<<<<

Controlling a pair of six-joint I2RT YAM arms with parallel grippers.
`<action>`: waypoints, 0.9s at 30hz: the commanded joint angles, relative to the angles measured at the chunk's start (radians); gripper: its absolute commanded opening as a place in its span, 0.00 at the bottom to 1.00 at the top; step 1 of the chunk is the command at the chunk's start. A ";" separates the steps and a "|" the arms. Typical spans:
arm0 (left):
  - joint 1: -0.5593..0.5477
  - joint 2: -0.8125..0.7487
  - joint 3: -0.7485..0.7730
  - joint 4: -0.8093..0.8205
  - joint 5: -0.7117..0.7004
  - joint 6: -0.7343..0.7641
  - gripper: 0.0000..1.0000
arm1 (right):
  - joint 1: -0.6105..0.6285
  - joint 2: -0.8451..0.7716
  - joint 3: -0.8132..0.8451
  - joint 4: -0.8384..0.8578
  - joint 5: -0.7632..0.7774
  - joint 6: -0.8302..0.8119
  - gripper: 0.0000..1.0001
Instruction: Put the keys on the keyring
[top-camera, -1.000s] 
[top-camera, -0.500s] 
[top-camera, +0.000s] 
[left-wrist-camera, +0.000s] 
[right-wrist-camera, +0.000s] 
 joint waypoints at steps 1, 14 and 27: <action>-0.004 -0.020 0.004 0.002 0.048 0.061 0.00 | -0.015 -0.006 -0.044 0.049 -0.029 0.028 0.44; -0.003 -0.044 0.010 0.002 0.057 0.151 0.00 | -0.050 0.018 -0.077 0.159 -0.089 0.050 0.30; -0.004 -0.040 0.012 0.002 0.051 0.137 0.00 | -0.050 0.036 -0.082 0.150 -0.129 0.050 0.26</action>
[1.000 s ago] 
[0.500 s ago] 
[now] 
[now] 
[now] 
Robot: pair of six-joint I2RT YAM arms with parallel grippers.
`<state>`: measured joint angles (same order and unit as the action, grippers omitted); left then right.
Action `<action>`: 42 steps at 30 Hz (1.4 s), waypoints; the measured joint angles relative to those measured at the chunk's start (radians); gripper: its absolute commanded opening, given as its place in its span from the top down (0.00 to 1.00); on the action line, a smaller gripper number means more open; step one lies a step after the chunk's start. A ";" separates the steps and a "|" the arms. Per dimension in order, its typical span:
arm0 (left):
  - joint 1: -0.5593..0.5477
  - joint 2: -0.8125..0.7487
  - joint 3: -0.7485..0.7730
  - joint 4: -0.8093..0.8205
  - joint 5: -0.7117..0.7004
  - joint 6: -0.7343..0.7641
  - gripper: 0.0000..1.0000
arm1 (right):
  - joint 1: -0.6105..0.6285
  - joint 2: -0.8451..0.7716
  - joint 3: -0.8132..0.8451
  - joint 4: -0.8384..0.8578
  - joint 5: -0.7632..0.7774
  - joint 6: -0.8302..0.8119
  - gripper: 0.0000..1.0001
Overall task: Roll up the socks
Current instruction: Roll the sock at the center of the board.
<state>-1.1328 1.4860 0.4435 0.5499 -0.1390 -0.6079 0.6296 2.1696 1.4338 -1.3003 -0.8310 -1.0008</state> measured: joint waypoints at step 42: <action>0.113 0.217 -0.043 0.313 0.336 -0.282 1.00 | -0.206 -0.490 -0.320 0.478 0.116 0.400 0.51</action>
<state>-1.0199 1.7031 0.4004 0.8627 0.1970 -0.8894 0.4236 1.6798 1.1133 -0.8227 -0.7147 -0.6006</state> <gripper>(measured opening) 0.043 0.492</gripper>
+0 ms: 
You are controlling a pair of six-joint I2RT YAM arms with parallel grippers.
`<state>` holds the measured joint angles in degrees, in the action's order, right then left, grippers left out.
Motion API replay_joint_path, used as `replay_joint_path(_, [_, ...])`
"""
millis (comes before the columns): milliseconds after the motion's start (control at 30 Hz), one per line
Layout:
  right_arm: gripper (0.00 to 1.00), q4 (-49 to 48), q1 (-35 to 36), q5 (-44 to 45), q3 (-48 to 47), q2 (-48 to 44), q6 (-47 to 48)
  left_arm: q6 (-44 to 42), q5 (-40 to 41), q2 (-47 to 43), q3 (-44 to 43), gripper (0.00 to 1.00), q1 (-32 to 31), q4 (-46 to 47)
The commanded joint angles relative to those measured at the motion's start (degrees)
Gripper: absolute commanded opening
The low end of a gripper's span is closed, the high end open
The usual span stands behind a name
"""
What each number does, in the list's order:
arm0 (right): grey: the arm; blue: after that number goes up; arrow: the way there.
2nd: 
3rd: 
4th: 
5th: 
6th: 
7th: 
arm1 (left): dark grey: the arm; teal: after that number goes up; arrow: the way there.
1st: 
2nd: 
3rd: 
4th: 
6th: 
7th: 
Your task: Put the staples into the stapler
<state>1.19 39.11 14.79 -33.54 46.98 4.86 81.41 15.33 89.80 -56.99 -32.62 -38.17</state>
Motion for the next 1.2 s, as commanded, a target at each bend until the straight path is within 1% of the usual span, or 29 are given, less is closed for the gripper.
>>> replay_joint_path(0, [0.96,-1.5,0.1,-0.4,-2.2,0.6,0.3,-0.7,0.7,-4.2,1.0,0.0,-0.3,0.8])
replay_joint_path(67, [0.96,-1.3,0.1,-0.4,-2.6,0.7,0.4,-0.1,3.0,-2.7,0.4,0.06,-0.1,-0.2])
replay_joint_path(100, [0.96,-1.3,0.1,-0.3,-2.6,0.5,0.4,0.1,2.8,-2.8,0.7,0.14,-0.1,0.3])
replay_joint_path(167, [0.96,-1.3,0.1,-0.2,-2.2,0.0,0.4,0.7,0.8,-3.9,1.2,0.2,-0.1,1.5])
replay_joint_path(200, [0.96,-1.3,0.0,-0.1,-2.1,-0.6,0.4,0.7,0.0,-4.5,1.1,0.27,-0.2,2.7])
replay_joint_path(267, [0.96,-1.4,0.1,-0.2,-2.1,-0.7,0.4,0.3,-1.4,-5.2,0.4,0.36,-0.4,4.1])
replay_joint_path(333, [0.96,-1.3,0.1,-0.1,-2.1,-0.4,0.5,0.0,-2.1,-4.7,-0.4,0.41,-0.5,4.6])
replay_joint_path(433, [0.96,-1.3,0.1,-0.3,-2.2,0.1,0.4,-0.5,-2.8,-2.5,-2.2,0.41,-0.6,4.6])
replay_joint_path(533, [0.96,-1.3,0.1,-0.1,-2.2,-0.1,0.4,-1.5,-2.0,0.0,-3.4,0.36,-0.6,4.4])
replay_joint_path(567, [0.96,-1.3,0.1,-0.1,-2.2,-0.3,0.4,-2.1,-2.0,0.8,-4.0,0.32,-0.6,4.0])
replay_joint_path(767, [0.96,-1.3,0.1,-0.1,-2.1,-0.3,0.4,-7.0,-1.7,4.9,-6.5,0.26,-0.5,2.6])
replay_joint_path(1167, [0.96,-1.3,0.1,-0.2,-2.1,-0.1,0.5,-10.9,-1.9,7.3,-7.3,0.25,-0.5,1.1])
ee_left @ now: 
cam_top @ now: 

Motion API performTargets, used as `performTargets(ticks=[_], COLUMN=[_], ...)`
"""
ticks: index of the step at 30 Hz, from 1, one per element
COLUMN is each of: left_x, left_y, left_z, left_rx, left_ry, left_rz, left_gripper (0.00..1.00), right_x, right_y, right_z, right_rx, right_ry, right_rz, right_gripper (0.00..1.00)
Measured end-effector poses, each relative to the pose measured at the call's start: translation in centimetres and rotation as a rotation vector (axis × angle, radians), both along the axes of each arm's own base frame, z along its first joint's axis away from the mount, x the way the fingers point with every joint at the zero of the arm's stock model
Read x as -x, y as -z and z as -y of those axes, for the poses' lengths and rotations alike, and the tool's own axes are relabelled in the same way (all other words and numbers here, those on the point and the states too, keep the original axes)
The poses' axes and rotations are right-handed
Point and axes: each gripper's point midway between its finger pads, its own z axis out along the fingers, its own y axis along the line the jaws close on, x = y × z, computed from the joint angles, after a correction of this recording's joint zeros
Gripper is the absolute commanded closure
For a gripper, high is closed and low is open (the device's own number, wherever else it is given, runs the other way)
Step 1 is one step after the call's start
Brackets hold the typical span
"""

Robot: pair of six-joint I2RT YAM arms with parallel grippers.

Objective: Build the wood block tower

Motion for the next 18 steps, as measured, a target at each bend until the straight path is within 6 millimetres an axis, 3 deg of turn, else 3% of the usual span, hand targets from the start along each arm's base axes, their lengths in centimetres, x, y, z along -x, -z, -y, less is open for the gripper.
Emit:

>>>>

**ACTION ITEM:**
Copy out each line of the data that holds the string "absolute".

**TASK RESULT:**
`<action>`: waypoints, 0.9s at 30hz: the commanded joint angles, relative to the angles measured at the chunk's start (radians); gripper: its absolute commanded opening as a place in its span, 0.00 at the bottom to 1.00 at the top; step 1 of the chunk is the command at the chunk's start. A ";" separates the steps and a "|" the arms. Typical spans:
Action `<action>`: 42 steps at 30 Hz (1.4 s), waypoints; the measured joint angles relative to those measured at the chunk's start (radians); gripper: its absolute commanded opening, given as its place in its span from the top down (0.00 to 1.00); on the action line, a smaller gripper number means more open; step one lies a step after the chunk's start. A ";" separates the steps and a "|" the arms. Per dimension in order, its typical span:
Gripper: absolute commanded opening
Gripper is the absolute commanded closure

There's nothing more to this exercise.